The most important thing is for the project to be compelling. For example, with Prime Tower, three aspects were immediately apparent: the exceptional location, the outstanding architecture and the way the building was to be used. The big challenge is then to communicate the building’s compelling nature to public officials, future tenants and the general public. Our many years of experience and our commitment to seeing it happen help us in this respect. I have always been willing to fight for good projects and good ideas.
After many years of growth, the Swiss commercial property market is now experiencing a downturn. Why?
First of all, the financial sector is sluggish. Second, the trend is for companies to optimise their office space requirements, i.e. space per workstation and per employee has been reduced.

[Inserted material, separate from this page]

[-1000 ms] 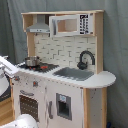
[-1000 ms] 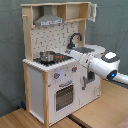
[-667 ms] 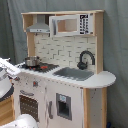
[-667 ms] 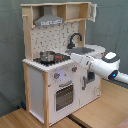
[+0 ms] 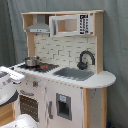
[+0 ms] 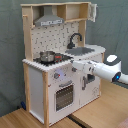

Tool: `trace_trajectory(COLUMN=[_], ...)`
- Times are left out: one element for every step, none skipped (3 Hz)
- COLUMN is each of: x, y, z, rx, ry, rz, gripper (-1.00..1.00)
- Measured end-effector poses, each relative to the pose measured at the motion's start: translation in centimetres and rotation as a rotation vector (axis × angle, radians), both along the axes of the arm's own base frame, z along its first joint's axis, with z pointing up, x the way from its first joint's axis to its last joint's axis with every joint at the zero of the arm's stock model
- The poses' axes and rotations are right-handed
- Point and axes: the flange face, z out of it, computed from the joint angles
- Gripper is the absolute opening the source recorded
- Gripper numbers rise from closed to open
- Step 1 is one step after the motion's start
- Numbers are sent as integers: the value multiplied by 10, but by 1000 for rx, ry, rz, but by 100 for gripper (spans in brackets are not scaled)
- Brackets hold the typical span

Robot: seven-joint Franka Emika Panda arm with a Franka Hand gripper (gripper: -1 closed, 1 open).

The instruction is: Play with the kitchen

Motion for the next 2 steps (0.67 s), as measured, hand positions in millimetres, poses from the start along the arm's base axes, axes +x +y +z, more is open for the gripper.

Third, offices have been relocated away from the city centres. This trend was and continues to be positive for us, as demonstrated by SkyKey, our Steiner-built commercial building in the northern part of Zurich. The sole tenant, Zürich Versicherungs-Gesellschaft, has combined several locations there.
Which mega-trends do you foresee for the property market?
The time when land was set aside for large new construction projects is over. Growth is now inwards. Industrial and commercial sites are being used to develop new neighbourhoods. In existing residential areas, more buildings are being added and buildings are being extended upwards, thereby creating more residential space without having to develop any additional land. Moreover, in Switzerland there is a great demand for upgrading existing buildings.
One mega-trend is the ageing population. In 2013, SPS acquired Tertianum, a major private operator of retirement homes, thereby adding the business field of age-accommodated residences to its portfolio. We will be increasing our real estate portfolio to CHF 1 billion in this area.
Secondary residence initiative, Ecopop – does the threat of over-regulation exist?
Yes, for sure. Political motives are increasingly replacing market mechanisms and economic reason. I deeply regret this development because it doesn’t solve any problems and leads to unnecessary additional costs. As long-sighted investors, we want to take the requirements of all stakeholder groups into account. For example, we campaign for sustainable concepts that reflect solid city-planning principles and we see to it that our developments blend harmoniously into public spaces. We also do this in our own interest. We don't need more regulations and restrictions to achieve this.